**WHAT YOU WILL DO:**
Find the line with "Where exactly is the white floor" in the entries below. Repeat it, every following line, and the line with "Where exactly is the grey left", exactly and with nothing added.

+++ RECORDS SUPPLIED +++

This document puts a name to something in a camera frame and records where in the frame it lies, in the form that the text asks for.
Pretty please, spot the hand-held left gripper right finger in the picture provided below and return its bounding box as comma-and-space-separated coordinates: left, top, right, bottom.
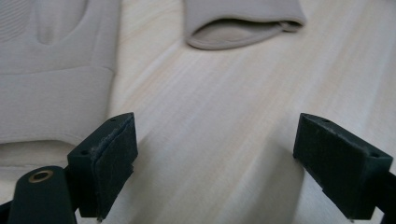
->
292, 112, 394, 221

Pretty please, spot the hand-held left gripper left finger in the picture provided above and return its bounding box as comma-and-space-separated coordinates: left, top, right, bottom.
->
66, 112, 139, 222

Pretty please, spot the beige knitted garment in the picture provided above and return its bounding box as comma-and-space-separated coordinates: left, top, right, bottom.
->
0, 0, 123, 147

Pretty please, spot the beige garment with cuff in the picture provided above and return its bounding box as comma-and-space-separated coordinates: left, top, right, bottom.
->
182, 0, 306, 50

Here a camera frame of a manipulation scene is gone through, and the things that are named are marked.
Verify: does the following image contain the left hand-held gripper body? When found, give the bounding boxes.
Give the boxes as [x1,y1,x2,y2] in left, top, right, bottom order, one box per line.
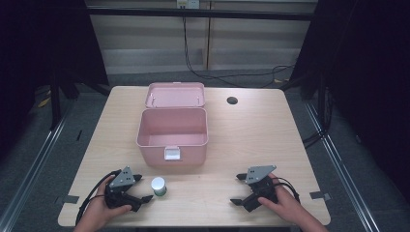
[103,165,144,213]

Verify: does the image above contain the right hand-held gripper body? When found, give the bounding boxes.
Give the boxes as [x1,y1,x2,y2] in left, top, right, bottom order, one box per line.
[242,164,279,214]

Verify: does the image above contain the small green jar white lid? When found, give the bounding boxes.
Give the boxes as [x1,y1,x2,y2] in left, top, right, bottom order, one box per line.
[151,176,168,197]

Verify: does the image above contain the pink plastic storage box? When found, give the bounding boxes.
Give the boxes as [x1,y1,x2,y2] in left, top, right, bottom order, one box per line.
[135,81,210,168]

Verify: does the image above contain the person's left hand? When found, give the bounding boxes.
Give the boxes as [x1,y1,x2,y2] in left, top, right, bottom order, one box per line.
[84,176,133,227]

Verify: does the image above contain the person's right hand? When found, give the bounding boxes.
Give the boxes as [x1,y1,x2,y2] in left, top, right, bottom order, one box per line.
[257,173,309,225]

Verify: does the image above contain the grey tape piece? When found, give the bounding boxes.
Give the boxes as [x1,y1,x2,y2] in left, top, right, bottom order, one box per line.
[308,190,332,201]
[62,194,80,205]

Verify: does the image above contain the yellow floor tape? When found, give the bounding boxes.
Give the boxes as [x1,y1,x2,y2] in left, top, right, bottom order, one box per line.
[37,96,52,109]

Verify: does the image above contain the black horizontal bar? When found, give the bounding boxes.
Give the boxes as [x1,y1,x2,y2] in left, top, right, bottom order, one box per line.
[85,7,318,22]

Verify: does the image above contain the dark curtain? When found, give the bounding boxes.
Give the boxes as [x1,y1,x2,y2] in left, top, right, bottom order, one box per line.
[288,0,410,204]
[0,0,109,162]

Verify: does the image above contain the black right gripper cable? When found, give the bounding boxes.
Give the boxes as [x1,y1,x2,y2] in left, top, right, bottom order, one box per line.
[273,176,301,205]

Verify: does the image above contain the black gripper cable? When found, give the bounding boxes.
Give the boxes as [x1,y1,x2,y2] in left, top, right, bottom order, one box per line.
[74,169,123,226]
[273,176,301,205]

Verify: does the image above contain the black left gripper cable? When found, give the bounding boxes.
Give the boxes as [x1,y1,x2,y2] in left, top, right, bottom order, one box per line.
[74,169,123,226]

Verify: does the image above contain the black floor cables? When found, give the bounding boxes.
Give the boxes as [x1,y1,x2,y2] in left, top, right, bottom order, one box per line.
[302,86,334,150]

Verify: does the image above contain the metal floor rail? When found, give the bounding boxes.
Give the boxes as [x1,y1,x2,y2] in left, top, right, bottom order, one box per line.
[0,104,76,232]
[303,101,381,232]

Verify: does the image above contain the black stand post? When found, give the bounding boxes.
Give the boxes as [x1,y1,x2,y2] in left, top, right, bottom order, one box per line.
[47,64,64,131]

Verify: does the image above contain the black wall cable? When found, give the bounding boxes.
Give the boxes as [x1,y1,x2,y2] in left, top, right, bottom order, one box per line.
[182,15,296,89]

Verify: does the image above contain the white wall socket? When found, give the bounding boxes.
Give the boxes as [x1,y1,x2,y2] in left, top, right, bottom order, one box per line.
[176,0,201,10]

+++
+++ RECORDS SUPPLIED +++

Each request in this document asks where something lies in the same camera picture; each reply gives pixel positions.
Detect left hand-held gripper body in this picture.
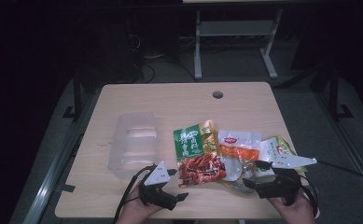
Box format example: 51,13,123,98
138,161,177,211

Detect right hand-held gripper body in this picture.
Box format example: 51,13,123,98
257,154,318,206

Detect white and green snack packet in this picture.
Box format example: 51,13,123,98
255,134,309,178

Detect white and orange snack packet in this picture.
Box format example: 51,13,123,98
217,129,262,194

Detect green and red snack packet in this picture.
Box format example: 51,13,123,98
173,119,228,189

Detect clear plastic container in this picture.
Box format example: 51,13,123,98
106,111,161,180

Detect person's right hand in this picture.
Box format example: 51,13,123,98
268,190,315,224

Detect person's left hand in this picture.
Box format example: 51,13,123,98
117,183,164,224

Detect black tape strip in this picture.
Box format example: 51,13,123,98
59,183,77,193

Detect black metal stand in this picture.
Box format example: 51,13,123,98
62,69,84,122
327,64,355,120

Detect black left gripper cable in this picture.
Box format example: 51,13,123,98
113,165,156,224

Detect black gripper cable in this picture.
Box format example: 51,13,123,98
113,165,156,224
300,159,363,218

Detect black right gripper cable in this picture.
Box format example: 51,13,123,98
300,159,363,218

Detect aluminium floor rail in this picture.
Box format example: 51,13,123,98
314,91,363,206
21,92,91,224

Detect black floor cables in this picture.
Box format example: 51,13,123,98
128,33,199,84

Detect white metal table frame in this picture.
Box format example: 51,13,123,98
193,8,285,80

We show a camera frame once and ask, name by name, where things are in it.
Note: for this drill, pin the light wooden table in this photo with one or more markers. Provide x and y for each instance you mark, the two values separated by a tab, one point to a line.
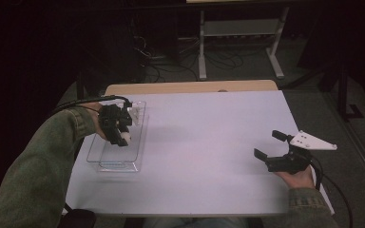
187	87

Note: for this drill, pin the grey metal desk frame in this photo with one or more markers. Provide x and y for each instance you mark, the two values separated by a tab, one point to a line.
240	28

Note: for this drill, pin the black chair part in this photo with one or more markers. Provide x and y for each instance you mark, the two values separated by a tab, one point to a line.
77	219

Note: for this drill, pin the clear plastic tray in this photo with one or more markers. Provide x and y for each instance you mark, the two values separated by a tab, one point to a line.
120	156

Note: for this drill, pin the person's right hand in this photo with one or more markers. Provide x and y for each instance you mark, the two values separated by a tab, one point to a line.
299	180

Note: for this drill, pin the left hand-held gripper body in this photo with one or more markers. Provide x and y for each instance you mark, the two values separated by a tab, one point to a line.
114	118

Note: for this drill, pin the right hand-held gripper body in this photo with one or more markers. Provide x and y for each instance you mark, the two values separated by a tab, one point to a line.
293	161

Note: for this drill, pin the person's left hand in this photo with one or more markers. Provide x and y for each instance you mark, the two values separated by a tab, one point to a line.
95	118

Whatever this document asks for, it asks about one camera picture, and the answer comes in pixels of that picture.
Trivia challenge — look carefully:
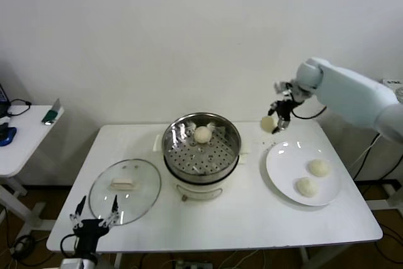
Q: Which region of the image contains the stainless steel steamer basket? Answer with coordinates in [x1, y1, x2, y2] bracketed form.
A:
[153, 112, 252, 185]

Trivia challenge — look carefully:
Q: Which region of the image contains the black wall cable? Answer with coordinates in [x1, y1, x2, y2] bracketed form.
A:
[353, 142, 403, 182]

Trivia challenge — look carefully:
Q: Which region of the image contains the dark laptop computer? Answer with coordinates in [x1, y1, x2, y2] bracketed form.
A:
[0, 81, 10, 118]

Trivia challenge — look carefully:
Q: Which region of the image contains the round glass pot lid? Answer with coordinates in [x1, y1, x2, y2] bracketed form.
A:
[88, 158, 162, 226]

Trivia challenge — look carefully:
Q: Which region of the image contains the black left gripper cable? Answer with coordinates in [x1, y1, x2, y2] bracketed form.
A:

+++
+++ RECORDS SUPPLIED +++

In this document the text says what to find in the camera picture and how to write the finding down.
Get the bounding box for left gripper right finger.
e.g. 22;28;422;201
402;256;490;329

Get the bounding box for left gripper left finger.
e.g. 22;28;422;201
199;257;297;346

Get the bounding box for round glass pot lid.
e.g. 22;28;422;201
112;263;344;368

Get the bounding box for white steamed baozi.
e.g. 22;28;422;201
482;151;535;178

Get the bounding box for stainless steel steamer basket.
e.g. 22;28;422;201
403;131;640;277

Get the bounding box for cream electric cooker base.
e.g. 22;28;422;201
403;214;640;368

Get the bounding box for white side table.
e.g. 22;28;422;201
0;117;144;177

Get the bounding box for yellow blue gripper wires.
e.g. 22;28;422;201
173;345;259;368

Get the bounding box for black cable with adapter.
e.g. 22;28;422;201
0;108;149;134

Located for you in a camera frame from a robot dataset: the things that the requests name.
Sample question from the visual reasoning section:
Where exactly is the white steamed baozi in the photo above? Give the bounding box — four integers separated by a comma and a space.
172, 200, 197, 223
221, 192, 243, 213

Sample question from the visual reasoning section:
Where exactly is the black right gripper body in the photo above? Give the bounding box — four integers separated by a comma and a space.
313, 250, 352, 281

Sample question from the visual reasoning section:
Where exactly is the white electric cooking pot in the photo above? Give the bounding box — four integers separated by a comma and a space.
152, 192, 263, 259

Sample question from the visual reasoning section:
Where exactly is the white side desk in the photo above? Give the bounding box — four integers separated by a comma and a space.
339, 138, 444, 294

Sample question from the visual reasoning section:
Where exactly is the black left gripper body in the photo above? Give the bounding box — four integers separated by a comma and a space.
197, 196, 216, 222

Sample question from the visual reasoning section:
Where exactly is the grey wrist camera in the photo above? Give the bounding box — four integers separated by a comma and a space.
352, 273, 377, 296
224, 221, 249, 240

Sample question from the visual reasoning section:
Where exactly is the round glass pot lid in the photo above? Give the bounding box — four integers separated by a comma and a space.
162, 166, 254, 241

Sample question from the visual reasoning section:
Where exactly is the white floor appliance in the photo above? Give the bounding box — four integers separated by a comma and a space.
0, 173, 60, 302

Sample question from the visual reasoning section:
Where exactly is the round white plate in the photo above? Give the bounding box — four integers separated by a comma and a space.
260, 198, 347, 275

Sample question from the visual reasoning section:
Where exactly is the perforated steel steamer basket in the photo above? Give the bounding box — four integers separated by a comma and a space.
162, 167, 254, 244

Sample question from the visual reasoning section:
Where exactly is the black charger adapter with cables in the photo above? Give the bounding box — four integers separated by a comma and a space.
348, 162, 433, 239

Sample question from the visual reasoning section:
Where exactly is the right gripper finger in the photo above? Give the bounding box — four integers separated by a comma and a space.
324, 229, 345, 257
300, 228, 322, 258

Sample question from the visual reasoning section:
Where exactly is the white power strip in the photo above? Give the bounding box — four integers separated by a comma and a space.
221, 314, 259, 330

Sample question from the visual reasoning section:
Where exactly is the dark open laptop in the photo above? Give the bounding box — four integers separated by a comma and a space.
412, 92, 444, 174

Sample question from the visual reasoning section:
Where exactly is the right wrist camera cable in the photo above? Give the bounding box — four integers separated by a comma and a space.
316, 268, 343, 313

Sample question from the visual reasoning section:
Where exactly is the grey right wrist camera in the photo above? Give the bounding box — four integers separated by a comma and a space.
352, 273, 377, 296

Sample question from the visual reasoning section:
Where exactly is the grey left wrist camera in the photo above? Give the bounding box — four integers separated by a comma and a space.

+++

**RESPONSE:**
Where exactly is the white floor appliance in the photo above? Give the bounding box — four integers separated by a comma and a space.
0, 173, 60, 302

Sample question from the visual reasoning section:
Where exactly is the round white plate in the photo above? Give the bounding box — four integers separated by a comma and a space.
260, 198, 347, 275

Sample question from the visual reasoning section:
Where exactly is the perforated steel steamer basket in the photo above? Give the bounding box — four integers separated by a comma and a space.
162, 167, 254, 244

Sample question from the visual reasoning section:
Where exactly is the black charger adapter with cables in the photo above? Give the bounding box — four integers separated by a comma and a space.
348, 162, 433, 239

Sample question from the visual reasoning section:
Where exactly is the right gripper finger in the photo above? Give the bounding box — four integers separated by a comma and a space.
324, 229, 345, 257
300, 228, 322, 258

Sample question from the visual reasoning section:
Where exactly is the white power strip in the photo above? Give the bounding box — four integers separated by a comma and a space.
221, 314, 259, 330

Sample question from the visual reasoning section:
Where exactly is the dark open laptop in the photo above? Give the bounding box — four integers separated by a comma and a space.
412, 92, 444, 174

Sample question from the visual reasoning section:
Where exactly is the right wrist camera cable in the photo above? Give the bounding box — four integers separated by a comma and a space.
316, 268, 343, 313

Sample question from the visual reasoning section:
Where exactly is the grey right wrist camera in the photo above? Give the bounding box — four integers separated by a comma and a space.
352, 273, 377, 296

Sample question from the visual reasoning section:
Where exactly is the grey left wrist camera in the photo above? Give the bounding box — four integers separated by a comma and a space.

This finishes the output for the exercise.